The East Turkistan Government in Exile, along with the East Turkistan National Movement, requested this weekend that the ICC issue an arrest warrant for Xi based on the evidence surrounding the child abductions as well as the mass imprisonment of millions of Uyghurs and other Turkic peoples in concentration camps; the destruction of historical sites in the region such as mosques and cemeteries; the enslavement of an unknown number of civilians in factories and cotton farms; and the forced sterilization of women in entire villages in the region, among other crimes.

“We call on the International Criminal Court to act and hold Chinese leader Xi Jinping accountable for the ongoing genocide and crimes against humanity against Uyghurs and other Turkic peoples,” Prime Minister Salih Hudayar of the East Turkistan Government in Exile said in a statement on Saturday. “The International Criminal Court must uphold justice and fulfill its commitment to ‘Never Again’ by investigating the ongoing genocide and arresting Xi Jinping for his direct role in this Holocaust-like genocide in the 21st century”:

The two East Turkistan groups had already requested such an arrest in 2020, laying out the evidence for demanding Xi’s arrest in an extensive complaint that noted that some of the crimes involved the illegal extradition of Turkic people who had traveled abroad back to China, implicating not just China – which the ICC has no formal jurisdiction over – but Cambodia and Tajikistan. Reports have subsequently also implicated the governments of Kazakhstan and Pakistan in these transnational crimes.

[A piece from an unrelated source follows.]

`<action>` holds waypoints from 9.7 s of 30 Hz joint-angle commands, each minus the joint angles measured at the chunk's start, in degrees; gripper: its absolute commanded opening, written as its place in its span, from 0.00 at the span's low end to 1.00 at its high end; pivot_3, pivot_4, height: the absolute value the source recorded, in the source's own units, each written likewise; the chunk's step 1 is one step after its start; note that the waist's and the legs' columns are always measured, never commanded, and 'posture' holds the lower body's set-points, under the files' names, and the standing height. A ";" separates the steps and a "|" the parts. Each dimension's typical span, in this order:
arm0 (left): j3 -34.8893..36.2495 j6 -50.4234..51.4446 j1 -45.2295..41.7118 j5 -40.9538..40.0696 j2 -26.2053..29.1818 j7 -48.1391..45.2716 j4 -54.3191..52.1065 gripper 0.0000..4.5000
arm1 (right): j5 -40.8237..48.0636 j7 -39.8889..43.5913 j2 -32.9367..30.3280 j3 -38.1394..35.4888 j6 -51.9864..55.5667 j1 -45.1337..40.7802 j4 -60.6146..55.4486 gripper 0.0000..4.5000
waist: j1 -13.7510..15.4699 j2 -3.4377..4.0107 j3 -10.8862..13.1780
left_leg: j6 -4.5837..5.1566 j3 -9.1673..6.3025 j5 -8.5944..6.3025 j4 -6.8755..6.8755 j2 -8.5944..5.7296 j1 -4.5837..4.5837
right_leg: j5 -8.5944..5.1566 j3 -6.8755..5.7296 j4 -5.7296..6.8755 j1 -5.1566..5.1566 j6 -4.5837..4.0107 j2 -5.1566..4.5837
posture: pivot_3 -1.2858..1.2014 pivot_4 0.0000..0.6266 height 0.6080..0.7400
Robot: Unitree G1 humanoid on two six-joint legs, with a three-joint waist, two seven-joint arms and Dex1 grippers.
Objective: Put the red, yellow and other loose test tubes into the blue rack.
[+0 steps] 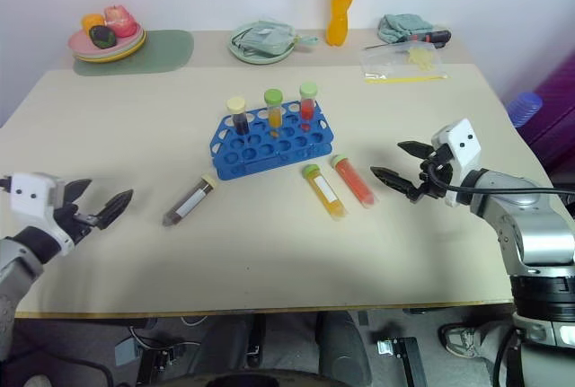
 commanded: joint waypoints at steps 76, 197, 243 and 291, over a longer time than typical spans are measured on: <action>-24.39 -9.50 -11.77 0.83 -3.45 -10.60 -3.66 1.00 | -19.25 -36.93 42.35 15.04 -35.34 -19.06 18.13 0.26 | -1.78 0.16 0.07 | 0.01 -0.04 0.00 -0.08 -0.08 -0.04 | 0.07 0.01 0.19 -0.22 0.13 0.15 | 0.52 0.24 1.00; -18.57 -8.31 -3.60 -2.48 5.09 -16.95 -5.64 1.00 | -15.63 -36.14 39.49 28.81 -31.90 -22.67 18.26 0.37 | -1.82 0.32 0.18 | 0.12 -0.01 -0.06 -0.11 0.10 -0.08 | 0.00 -0.03 0.13 -0.28 -0.07 0.23 | 0.52 0.24 1.00; -17.36 -7.64 -3.27 -3.67 5.11 -15.83 -6.90 1.00 | -22.24 -28.55 44.47 21.47 -41.28 -15.93 23.77 0.37 | -1.85 0.34 0.18 | 0.06 -0.04 -0.03 -0.14 0.11 -0.01 | 0.01 -0.03 0.21 -0.25 -0.09 0.19 | 0.52 0.24 1.00; -11.20 11.64 -8.01 -7.94 10.38 -4.99 -8.81 1.00 | -18.31 -16.30 33.35 21.77 -26.74 -9.23 -0.93 0.88 | -1.22 0.33 0.18 | 0.05 -0.14 -0.03 -0.13 0.09 -0.01 | 0.01 -0.04 0.21 -0.21 -0.08 0.18 | 0.52 0.24 1.00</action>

The international legal community has long seen opposition to genocide as jus cogens, or a peremptory norm granting universal jurisdiction to all courts, though neither the ICC nor any other court in the world has expressed interest in processing Xi on charges of genocide.

A similar series of events occurred in 2021 when Xi visited Argentina to attend that year’s G20 summit. Two Uyghur organizations, the World Uyghur Congress and the Uyghur Human Rights Project, began the process of filing genocide charges against Xi and requesting his arrest in Buenos Aires, but no such arrest occurred.

Since the Argentina visit, a trove of extensive evidence directly implicating Xi in the Uyghur genocide has come to light. In late 2021, the Uyghur Tribunal, an independent tribunal of experts convened to discuss the legal case for genocide, found that, indeed, evidence suggested that the Chinese government was “beyond a reasonable doubt” guilty of the crime, identifying as particularly incriminating the use of forced sterilization to reduce the Uyghur population.

A series of internal Chinese government documents leaked as part of what is known as the “Xinjiang Police Files” (“Xinjiang” is the Chinese Communist Party name for East Turkistan) specifically named Xi as the architect of the genocide. The documents, published in mid-2022 by researcher Adrian Zenz and the Victims of Communism Memorial Foundation, featured multiple speeches by Communist Party leaders crediting Xi personally with a plan to “break the lineages” of the people of East Turkistan, turning them into Mandarin-speaking communists.

In a 2018 speech, for example, then-Communist Party Xinjiang Secretary Chen Quanguo – purged last year from significant Party leadership – called the plan to build concentration camps for ethnic minorities “the Party Central Committee’s strategy for governing Xinjiang with Comrade Xi Jinping at the core.” Chen described the camps, which the government calls “vocational training centers,” as an idea by “the General Secretary” (Xi).
China’s then-Public Security Minister, Zhao Kezhi, also pointed to Xi in another speech leaked as part of the Xinjiang Police Files for the plan to “break the lineages, break the roots, break the connections, break the origins” of the people of the region.